La scuola al tempo del coronavirus. «Abbiamo riscoperto un tesoro»


da Tempi.it, D. Gomarasca, 03 marzo 2020

«Il coronavirus ci ha fatto riscoprire che non basta trasmettere nozioni per potersi chiamare scuola e che questa è un tesoro prezioso da custodire». Chi l’avrebbe mai detto che dopo due settimane passate a casa, a causa delle direttive regionali che in Lombardia hanno ordinato la chiusura degli istituti per frenare l’epidemia, gli studenti avrebbero cominciato a rimpiangere le lezioni?

«Il coronavirus ci ha fatto riscoprire che non basta trasmettere nozioni per potersi chiamare scuola e che questa è un tesoro prezioso da custodire». Chi l’avrebbe mai detto che dopo due settimane passate a casa, a causa delle direttive regionali che in Lombardia hanno ordinato la chiusura degli istituti per frenare l’epidemia, gli studenti avrebbero cominciato a rimpiangere le lezioni? Per Daniele Gomarasca, coordinatore didattico della Zolla a Milano (che comprende scuola dell’infanzia, primaria e secondaria di primo grado) e direttore delle medie nel polo di via Carcano, è stata una scoperta «commovente»: «Ho letto tanti interventi preventivi di presidi e direttori che profetizzavano questo esito, ma io non ho voluto darlo per scontato: ora posso dire che è vero», dichiara a tempi.it.

LA LETTERA: «MI MANCA LA SCUOLA»
A Gomarasca è appena arrivata la lettera di un’alunna: «Mi scrive che dopo la gioia iniziale per la vacanza inaspettata e per la possibilità di alzarsi alle 10 del mattino, ora le mancano gli amici, gli insegnanti, la scuola tutta. È felice però di come stiamo riuscendo a farci compagnia a distanza, continuando a camminare insieme».

Gomarasca non ha voluto proporre «ricette presuntuose o ipocrite per riempire a tutti i costi il tempo libero dei ragazzi», anche perché non basta mettersi davanti a uno schermo per «fare scuola»: «Un insegnante davanti a una telecamera che trasmette nozioni a ragazzi che ascoltano è un po’ poco per chiamarsi scuola», spiega. «Per qualche docente l’idea di parlare ininterrottamente può essere un sogno, ma per noi l’interlocuzione dei ragazzi è fondamentale.
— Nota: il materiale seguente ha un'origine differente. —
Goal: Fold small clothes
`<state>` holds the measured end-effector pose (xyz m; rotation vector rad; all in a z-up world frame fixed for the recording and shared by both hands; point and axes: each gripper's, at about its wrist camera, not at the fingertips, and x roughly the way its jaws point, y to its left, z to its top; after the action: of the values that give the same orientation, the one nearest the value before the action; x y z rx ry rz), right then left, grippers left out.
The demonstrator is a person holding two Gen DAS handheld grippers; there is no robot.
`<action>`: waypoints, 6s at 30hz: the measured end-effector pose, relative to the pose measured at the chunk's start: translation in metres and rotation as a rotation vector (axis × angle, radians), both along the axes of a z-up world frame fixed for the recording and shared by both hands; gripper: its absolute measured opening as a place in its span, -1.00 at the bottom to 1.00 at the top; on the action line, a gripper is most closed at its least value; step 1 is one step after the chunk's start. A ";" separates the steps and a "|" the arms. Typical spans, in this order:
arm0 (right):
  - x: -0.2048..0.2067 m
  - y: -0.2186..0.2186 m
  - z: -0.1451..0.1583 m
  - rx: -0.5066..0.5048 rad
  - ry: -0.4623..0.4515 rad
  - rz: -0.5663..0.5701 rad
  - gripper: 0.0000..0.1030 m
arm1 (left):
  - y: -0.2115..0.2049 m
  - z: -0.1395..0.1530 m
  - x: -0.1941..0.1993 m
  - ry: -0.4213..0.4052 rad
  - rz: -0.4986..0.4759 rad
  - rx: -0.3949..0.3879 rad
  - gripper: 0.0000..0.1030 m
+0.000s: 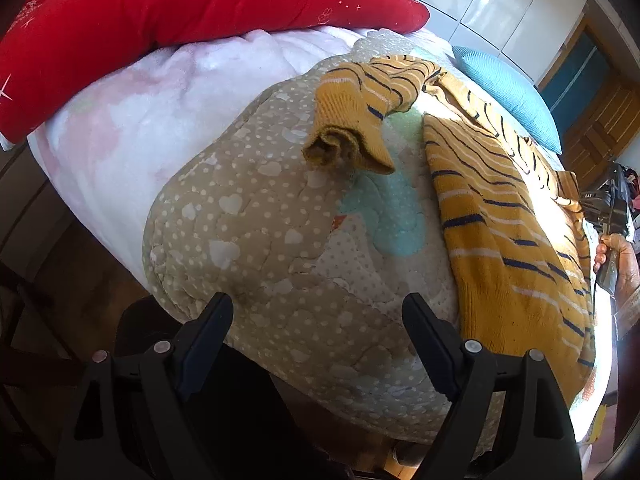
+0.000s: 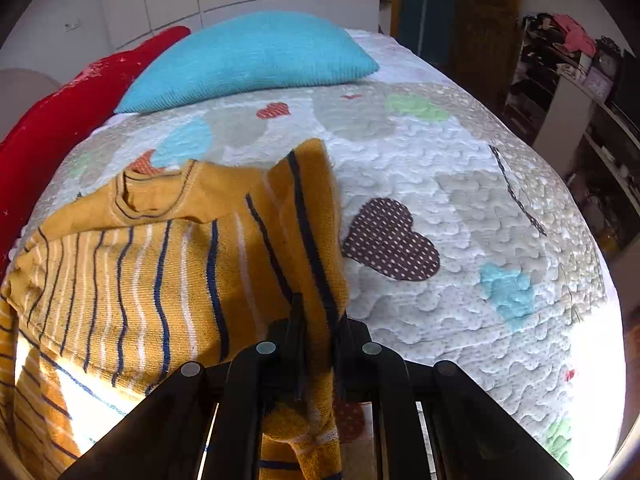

Non si può far lezione senza convocare la loro intelligenza».

LA CREATIVITÀ DEI DOCENTI
Per il momento, continua il coordinatore didattico della Zolla, «abbiamo voluto confidare nell’intelligenza e nella libertà dei ragazzi e delle famiglie, perché ognuno approfondisse nel tempo libero le proprie inclinazioni e talenti. Del resto, la speranza è di averli educati a questo tutti i giorni a scuola». Allo stesso tempo attraverso il portale della scuola «molti docenti hanno deciso di accompagnare i ragazzi nei modi più disparati». Ci sono le maestre che, per i più piccoli, «si sono filmate mentre leggevano storie nuove ai bambini». Ci sono poi i professori delle medie che hanno lasciato spazio alla fantasia: chi ha creato una playlist di Spotify scegliendo le canzoni «con i testi che sottolineano alcuni passaggi cruciali della storia del Novecento», chi ha scritto per l’occasione un racconto di fantascienza «dando vita con i ragazzi a un circolo letterario che animasse al meglio la loro intelligenza».

Se la chiusura delle scuole verrà prolungata, prosegue Gomarasca, «dovremo per forza inventarci una modalità adeguata per garantire le lezioni e un’interlocuzione reale con gli studenti». Intanto, «la nostalgia dei ragazzi per il nostro metodo di lavoro in classe ci fa capire che la nostra impostazione, centrata sul valore della relazione, è giusta e va migliorata. Puntare sulla convocazione incessante del pensiero dei ragazzi, nell’ambito di un cammino che insegnanti e alunni fanno insieme, è la natura della nostra scuola. Il coronavirus ci ha aiutato a capire che deve essere custodita e approfondita ancora di più».